L’evento, potenzialmente distruttivo, è avvenuto circa 430.000 anni fa.
Un team internazionale di scienziati ha scoperto delle tracce dell’impatto di un meteorite in Antartide, risalenti a 430.000 anni fa. Si tratta di piccole particelle di origine spaziale che da allora sono rimaste nascoste nel ghiaccio, come spiegato da uno studio pubblicato questa settimana sulla rivista Science Advances. Le particelle extraterrestri (sferuliti di condensazione) sono state trovate in cima al Walnumfjellet, una montagna situata nell’Antartide orientale. L’analisi ha rivelato come l’impatto non abbia prodotto un’energia tale da generare un cratere. L’ingresso nell’atmosfera dell’oggetto, avvenuto a circa 100 metri di diametro, ha prodotto un getto di materiale fuso e vaporizzato che ha raggiunto la superficie ad alta velocità. I risultati suggeriscono anche che l’esplosione ha sprigionato notevoli quantità di detriti nell’aria risultando molto più pericolosa degli eventi di Tunguska e Chelyabinsk avvenuti in Russia rispettivamente nel 1908 e nel 2013.
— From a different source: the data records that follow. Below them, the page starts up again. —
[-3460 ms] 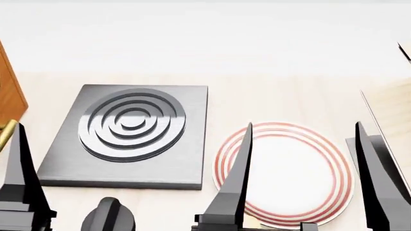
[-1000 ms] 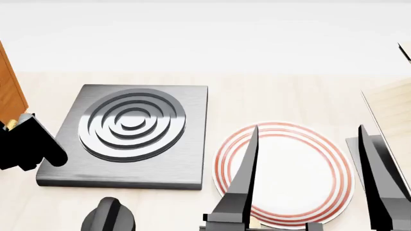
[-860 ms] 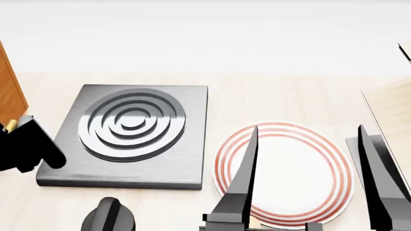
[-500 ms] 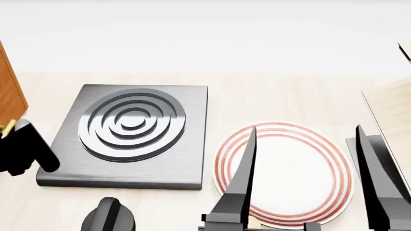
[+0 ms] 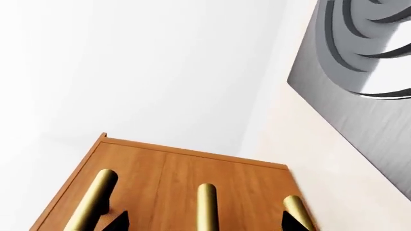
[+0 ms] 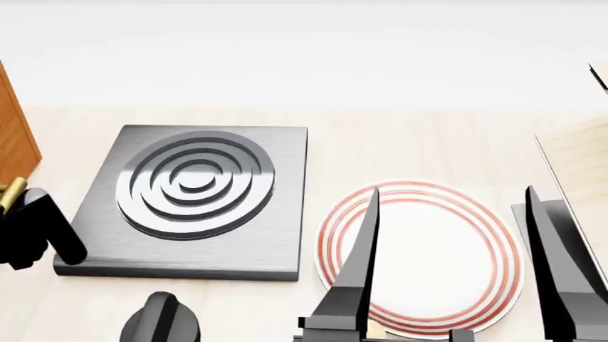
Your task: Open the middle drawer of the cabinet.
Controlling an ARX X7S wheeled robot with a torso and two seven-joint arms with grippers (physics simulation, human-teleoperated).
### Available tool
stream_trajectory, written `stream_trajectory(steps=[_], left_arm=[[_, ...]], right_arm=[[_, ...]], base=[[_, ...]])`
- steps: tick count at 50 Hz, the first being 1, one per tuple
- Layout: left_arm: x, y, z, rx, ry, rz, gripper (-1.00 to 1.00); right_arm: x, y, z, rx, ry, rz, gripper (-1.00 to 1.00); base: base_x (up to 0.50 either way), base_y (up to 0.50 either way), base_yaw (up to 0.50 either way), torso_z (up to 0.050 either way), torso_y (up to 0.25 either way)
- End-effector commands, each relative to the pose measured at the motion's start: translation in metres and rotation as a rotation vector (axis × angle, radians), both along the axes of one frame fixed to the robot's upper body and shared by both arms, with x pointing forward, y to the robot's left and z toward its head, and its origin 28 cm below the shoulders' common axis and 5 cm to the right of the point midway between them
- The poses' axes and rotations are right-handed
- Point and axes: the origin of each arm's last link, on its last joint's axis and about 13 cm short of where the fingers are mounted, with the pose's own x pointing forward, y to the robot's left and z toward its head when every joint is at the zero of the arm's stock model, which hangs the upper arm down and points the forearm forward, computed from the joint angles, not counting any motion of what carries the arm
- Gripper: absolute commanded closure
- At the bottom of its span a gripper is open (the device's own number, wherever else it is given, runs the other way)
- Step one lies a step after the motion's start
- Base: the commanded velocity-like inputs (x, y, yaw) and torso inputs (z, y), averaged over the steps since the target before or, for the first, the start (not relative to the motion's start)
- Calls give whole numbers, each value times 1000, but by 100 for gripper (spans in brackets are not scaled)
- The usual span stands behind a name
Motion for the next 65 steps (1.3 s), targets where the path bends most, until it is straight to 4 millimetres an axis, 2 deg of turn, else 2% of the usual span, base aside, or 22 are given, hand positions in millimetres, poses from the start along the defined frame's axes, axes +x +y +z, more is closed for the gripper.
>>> stream_trajectory(steps=[1,19,40,65], left_arm=[[3,-3,-7,-18,51,-35,-100],[3,8,-5,-13,60,37,-100],[1,14,-6,70,67,64,-100],[2,14,-10,92,91,65,-100]], right_arm=[[-1,-3,1,-2,0,-18,-100],[-1,-2,0,-5,2,-17,-100],[-1,-2,-1,-7,3,-14,-100],[-1,-2,0,-6,3,-11,-100]], base=[[0,0,0,0,0],[0,0,0,0,0],[0,0,0,0,0],[0,0,0,0,0]])
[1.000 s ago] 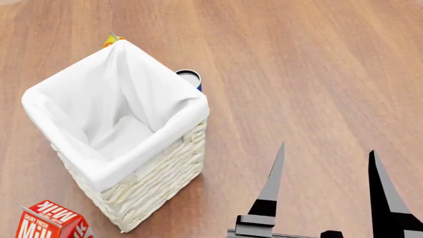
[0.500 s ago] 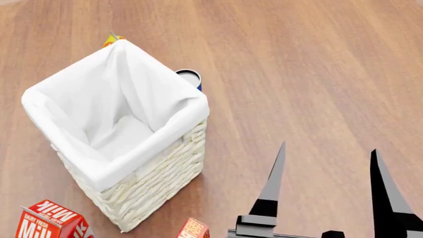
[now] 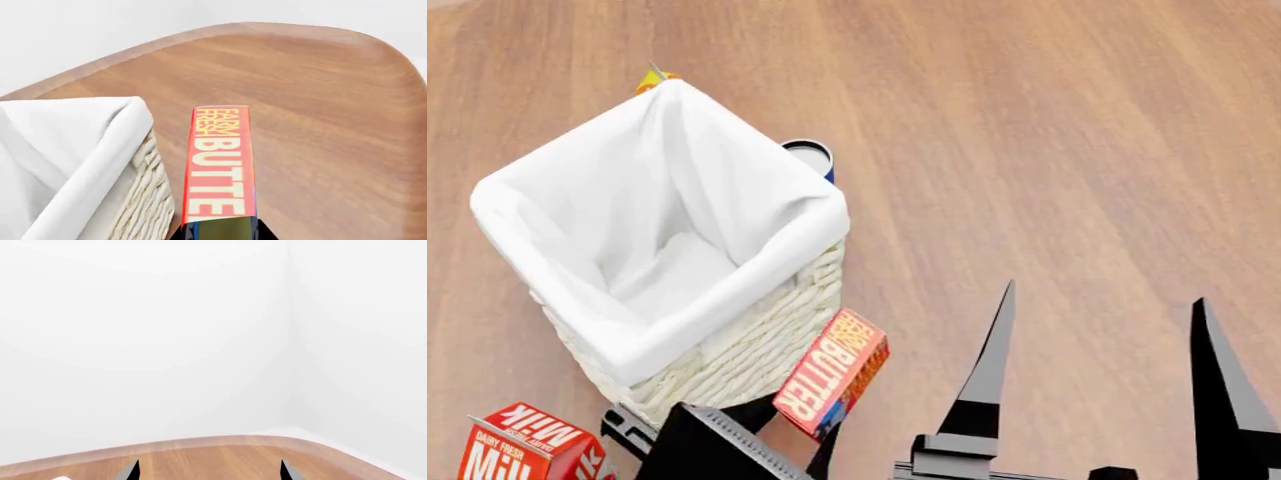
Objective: Pick up the butter and put it in the basket.
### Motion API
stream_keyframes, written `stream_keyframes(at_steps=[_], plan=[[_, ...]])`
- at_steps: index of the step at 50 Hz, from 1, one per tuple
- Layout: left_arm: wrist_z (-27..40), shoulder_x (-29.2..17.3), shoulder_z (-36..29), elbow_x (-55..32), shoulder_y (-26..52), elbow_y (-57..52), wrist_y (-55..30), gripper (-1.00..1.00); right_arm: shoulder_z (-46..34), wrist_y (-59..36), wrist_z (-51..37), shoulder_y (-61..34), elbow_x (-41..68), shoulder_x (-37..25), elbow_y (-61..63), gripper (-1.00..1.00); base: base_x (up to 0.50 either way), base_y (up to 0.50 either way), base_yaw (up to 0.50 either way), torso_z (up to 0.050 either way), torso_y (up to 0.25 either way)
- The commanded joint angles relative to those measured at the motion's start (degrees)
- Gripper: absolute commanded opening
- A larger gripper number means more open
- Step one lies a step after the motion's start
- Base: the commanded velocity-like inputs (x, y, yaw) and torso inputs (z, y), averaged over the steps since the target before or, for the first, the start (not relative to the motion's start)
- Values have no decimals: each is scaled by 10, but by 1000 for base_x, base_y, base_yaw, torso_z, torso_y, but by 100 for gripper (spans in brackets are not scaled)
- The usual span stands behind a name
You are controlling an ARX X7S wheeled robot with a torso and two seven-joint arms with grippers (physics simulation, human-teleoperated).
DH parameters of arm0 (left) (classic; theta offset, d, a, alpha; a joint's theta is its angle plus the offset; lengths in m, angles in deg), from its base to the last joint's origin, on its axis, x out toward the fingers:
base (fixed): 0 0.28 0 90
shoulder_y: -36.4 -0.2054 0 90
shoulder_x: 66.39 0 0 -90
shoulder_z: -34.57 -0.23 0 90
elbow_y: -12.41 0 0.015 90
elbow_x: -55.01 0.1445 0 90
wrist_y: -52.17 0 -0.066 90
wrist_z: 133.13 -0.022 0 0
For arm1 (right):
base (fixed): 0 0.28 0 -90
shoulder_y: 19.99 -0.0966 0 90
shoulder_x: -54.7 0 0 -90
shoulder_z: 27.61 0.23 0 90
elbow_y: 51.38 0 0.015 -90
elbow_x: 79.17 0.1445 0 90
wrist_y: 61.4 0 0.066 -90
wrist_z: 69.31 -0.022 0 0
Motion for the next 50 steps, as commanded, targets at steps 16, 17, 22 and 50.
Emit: stream_keyframes(at_steps=[16,17,22,50], plan=[[0,29,85,-51,204,-64,-171,-100,0,-4,-6,-2,6,-6,7,100,0,0,0,0,1],[1,29,89,-52,210,-63,-173,-100,1,-4,-7,-2,6,-6,7,100,0,0,0,0,0],[-4,26,107,-54,242,-41,-183,-100,0,2,-6,-1,6,-6,3,100,0,0,0,3,2],[-124,-58,65,-54,464,125,-245,-100,-1,4,-10,-3,11,-10,3,100,0,0,0,0,1]])
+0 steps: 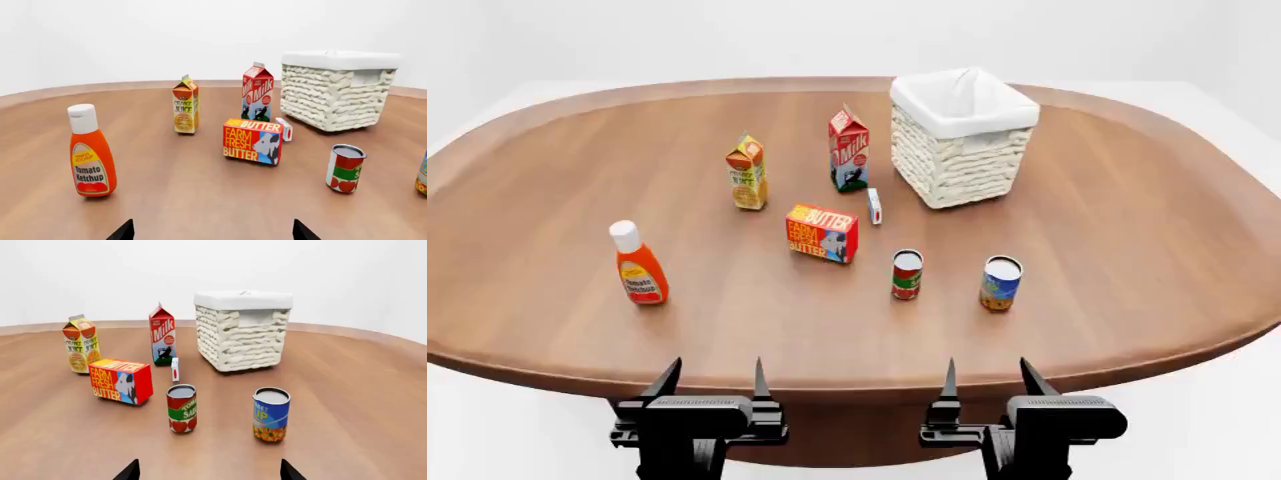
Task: Pick up the cream cheese box and the butter, and put them in the basket.
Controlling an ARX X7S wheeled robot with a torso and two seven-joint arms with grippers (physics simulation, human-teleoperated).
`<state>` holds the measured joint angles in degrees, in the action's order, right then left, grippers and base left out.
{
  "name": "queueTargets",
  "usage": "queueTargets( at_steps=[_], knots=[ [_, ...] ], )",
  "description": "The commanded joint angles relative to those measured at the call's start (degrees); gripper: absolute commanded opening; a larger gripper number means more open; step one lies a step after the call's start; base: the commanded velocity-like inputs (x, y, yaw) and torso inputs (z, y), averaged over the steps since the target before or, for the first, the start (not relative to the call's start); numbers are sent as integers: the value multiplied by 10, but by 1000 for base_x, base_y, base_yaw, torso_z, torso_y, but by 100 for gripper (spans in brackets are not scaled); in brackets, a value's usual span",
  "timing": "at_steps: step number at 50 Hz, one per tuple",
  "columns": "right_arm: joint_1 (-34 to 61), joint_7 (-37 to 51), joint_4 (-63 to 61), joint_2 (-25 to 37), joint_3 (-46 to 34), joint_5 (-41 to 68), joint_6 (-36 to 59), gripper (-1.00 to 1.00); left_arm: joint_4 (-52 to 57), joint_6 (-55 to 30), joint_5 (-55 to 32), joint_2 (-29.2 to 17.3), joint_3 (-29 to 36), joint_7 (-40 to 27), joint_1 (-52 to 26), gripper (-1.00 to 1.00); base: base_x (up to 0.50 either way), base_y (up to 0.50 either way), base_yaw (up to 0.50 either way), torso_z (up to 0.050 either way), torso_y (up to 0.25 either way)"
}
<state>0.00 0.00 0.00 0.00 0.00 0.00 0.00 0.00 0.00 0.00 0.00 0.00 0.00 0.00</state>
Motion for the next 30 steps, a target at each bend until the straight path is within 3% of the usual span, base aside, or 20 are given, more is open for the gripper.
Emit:
queueTargets(
  at_steps=[1, 15, 30],
  knots=[
    [-1, 10, -1, 9, -14, 9, -6, 100, 4, -4, -8, -9, 11, -11, 1, 100, 0, 0, 0, 0, 0],
    [-8, 37, -28, 32, -37, 27, 17, 100, 27, -32, -22, -33, 39, -33, 6, 100, 0, 0, 0, 0, 0],
    [-42, 57, -205, 54, -46, 41, 152, 100, 240, -212, -27, -54, 57, -55, 30, 100, 0, 0, 0, 0, 0]
  ],
)
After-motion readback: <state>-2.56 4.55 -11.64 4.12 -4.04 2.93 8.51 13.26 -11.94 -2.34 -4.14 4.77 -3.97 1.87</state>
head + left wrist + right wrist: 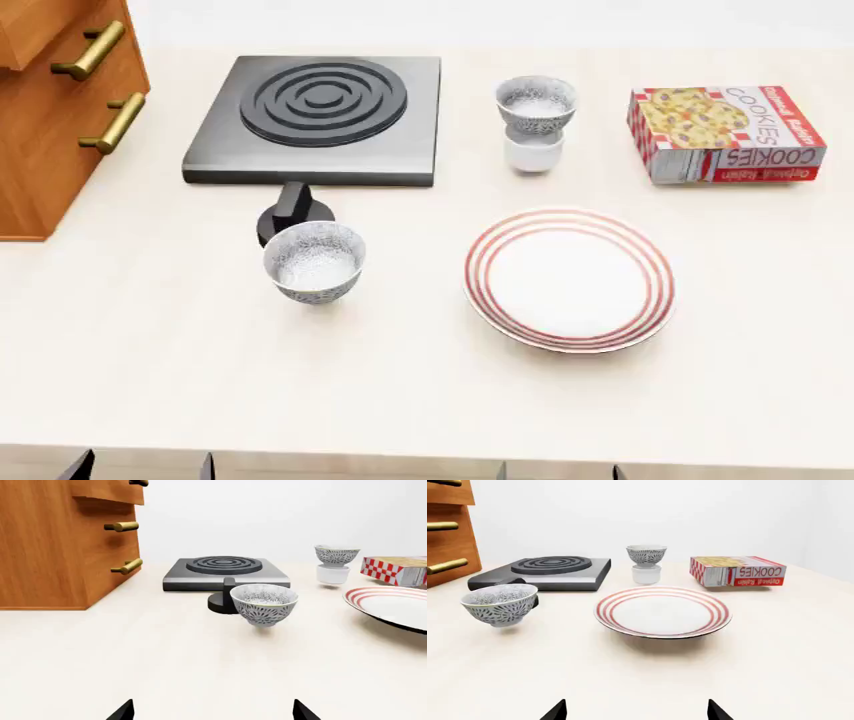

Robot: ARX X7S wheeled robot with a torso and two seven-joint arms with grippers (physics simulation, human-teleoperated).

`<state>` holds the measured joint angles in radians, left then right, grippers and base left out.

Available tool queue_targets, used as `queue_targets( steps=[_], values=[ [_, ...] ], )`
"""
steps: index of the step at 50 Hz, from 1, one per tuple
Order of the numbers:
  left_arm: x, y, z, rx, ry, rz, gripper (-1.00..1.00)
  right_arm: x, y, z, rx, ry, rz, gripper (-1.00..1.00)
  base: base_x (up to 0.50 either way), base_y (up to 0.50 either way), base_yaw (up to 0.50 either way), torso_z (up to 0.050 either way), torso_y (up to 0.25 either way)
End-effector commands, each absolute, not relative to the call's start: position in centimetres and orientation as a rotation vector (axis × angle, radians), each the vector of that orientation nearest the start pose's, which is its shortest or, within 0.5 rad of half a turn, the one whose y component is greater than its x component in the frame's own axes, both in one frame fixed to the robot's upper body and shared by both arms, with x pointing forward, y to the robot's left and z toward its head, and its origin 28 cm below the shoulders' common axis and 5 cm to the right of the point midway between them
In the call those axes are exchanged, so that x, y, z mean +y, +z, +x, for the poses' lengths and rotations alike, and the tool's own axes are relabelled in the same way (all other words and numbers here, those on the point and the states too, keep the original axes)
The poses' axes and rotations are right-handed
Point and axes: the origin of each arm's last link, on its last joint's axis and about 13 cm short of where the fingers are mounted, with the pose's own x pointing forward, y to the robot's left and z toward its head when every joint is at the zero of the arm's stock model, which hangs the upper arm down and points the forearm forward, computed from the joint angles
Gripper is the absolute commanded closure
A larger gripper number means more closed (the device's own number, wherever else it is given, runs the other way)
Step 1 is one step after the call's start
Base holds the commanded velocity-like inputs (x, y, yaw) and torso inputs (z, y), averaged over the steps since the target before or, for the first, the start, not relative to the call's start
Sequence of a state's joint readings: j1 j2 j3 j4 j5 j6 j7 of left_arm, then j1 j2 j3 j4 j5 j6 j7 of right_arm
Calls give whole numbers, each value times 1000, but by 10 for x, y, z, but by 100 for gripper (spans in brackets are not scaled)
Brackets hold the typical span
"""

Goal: Pick the akita bowl on the ramekin and place it on the plate.

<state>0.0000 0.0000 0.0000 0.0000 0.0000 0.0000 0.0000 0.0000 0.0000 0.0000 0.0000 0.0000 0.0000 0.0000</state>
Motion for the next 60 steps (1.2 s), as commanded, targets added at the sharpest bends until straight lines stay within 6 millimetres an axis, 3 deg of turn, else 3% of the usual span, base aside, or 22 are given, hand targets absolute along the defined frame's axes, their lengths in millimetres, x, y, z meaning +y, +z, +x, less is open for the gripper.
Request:
queue_targets(
  steps=[1, 14, 30, 32, 43, 60],
  values=[
    [205, 13, 210, 0, 0, 2, -100, -96, 15, 211, -2, 0, 4, -100, 0, 0, 0, 0, 0],
    [207, 42, 198, -91, 1, 68, -100, -99, 38, 202, -73, 8, 4, -100, 0, 0, 0, 0, 0],
    [207, 91, 168, -255, 0, 103, -100, -98, 84, 180, -221, 10, -7, -100, 0, 0, 0, 0, 0],
    [208, 95, 165, -270, 5, 103, -100, -98, 97, 177, -236, 10, -5, -100, 0, 0, 0, 0, 0],
    [209, 112, 153, -338, 24, 102, -100, -100, 109, 166, -301, 4, 7, -100, 0, 0, 0, 0, 0],
    [210, 118, 149, -363, 17, 88, -100, -101, 117, 164, -319, 4, 4, -100, 63, 0, 0, 0, 0]
  ],
)
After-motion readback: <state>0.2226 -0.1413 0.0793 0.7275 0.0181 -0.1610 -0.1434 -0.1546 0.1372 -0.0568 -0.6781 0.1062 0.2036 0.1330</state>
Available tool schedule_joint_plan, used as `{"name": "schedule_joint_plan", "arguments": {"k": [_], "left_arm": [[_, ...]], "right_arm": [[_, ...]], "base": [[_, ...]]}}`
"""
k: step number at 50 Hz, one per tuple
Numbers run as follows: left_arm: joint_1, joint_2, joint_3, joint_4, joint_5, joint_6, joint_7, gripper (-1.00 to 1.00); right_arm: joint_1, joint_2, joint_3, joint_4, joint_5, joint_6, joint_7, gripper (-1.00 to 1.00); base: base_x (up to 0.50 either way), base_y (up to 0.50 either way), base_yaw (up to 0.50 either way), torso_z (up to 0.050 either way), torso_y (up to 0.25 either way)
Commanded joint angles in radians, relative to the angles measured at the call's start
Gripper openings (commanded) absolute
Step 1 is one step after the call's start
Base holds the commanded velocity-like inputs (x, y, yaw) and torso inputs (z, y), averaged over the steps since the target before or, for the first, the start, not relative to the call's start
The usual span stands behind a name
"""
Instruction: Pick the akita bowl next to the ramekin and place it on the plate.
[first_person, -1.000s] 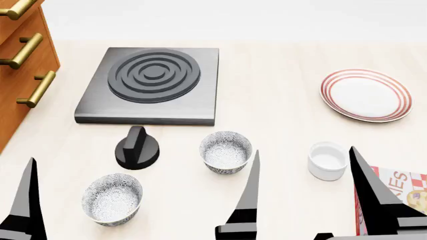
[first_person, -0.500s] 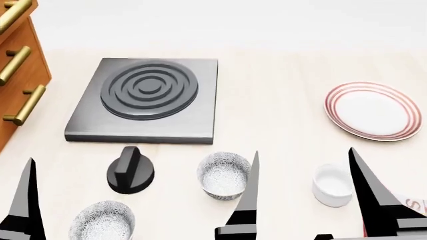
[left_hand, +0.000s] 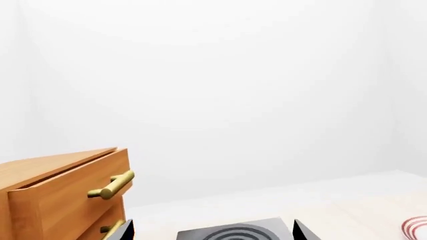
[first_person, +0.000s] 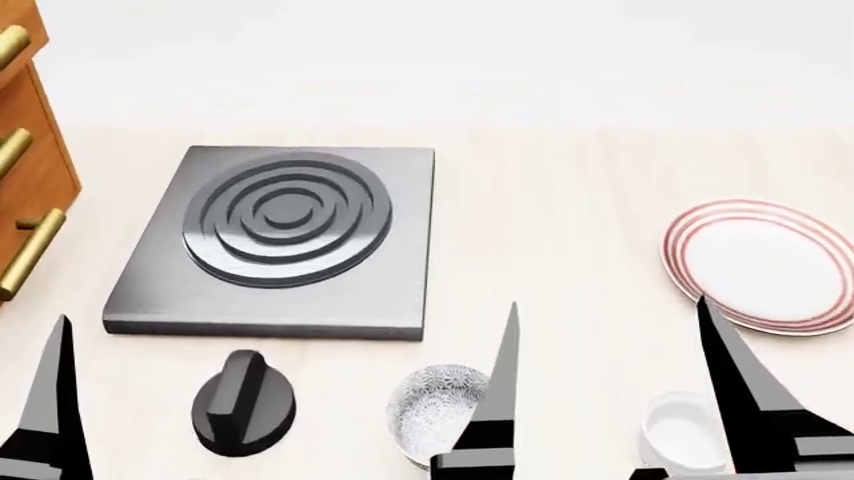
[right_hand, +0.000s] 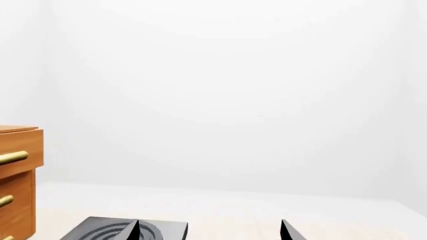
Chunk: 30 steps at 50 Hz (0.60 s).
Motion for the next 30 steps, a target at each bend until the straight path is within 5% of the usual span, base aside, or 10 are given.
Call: {"name": "schedule_joint_plan", "arguments": {"k": [1, 30], "left_arm": [[-0.006, -0.003, 0.004, 0.0, -0.005, 0.002, -0.005, 1.0], [-0.008, -0.008, 0.021, -0.002, -0.002, 0.014, -0.013, 1.0]], "right_arm": [[0.017, 0.003, -0.007, -0.007, 0.01, 0.002, 0.008, 1.0], [0.017, 0.019, -0.025, 0.003, 0.002, -0.027, 0.011, 1.0]], "base": [[0.23, 0.0, 0.0, 0.0, 0.0], [0.23, 0.0, 0.0, 0.0, 0.001]]}}
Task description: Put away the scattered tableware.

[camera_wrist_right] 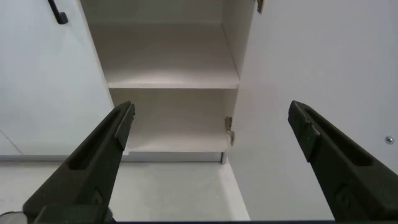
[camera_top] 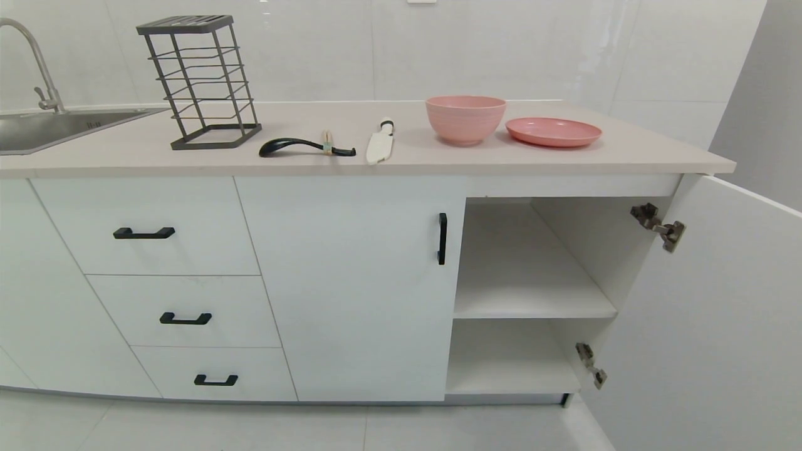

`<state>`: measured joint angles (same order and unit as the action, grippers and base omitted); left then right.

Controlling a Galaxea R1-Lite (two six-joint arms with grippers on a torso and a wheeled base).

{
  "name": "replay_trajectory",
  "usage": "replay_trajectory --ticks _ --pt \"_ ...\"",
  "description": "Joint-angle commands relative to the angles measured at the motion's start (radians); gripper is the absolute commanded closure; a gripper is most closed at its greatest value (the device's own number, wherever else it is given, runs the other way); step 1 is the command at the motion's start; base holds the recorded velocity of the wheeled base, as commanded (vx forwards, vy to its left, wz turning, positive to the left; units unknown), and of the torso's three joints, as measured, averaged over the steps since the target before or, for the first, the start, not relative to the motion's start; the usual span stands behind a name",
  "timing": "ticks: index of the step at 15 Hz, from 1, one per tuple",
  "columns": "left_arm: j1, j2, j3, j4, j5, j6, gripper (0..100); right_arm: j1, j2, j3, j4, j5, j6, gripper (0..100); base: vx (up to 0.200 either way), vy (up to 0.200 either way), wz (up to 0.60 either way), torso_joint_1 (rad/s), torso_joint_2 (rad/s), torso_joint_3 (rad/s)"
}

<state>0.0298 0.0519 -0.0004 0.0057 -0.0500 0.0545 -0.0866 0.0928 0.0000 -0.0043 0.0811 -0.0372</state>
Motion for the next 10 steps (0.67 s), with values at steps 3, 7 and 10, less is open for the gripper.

Al momento, per i ricercatori non è ancora chiaro come questi eventi siano comuni, poiché non tendono a lasciare un cratere visibile e le difficoltà nell’identificazione delle particelle disperse nell’ambiente sono davvero tante. Il più grande dei frammenti trovati in Antartide, infatti, non supera il mezzo millimetro di diametro e, a prima vista, non di distingue più di tanto dai semplici granelli di terra. Tuttavia, un’attenta analisi della forma e delle caratteristiche chimiche ha rivelato un alto contenuto di nichel, dimostrando come le particelle recuperate provenissero dallo spazio. Al margine dello studio, gli autori hanno sottolineato l’importanza di rivalutare la minaccia rappresentata dagli asteroidi di medie dimensioni, poiché un evento come quello studiato potrebbe provocare conseguenze distruttive in una vasta area, corrispondente alla zona di interazione tra il getto caldo e il suolo. “Sebbene gli eventi di questo tipo non possono rappresentare una minaccia per l’attività umana se si verificano in Antartide, qualora coinvolgessero un’area densamente popolata potrebbero causare milioni di vittime e gravi danni a distanza di centinaia di chilometri”, ha concluso Matthias van Ginneken, autore principale dello studio e ricercatore presso l’Università del Kent, Regno Unito.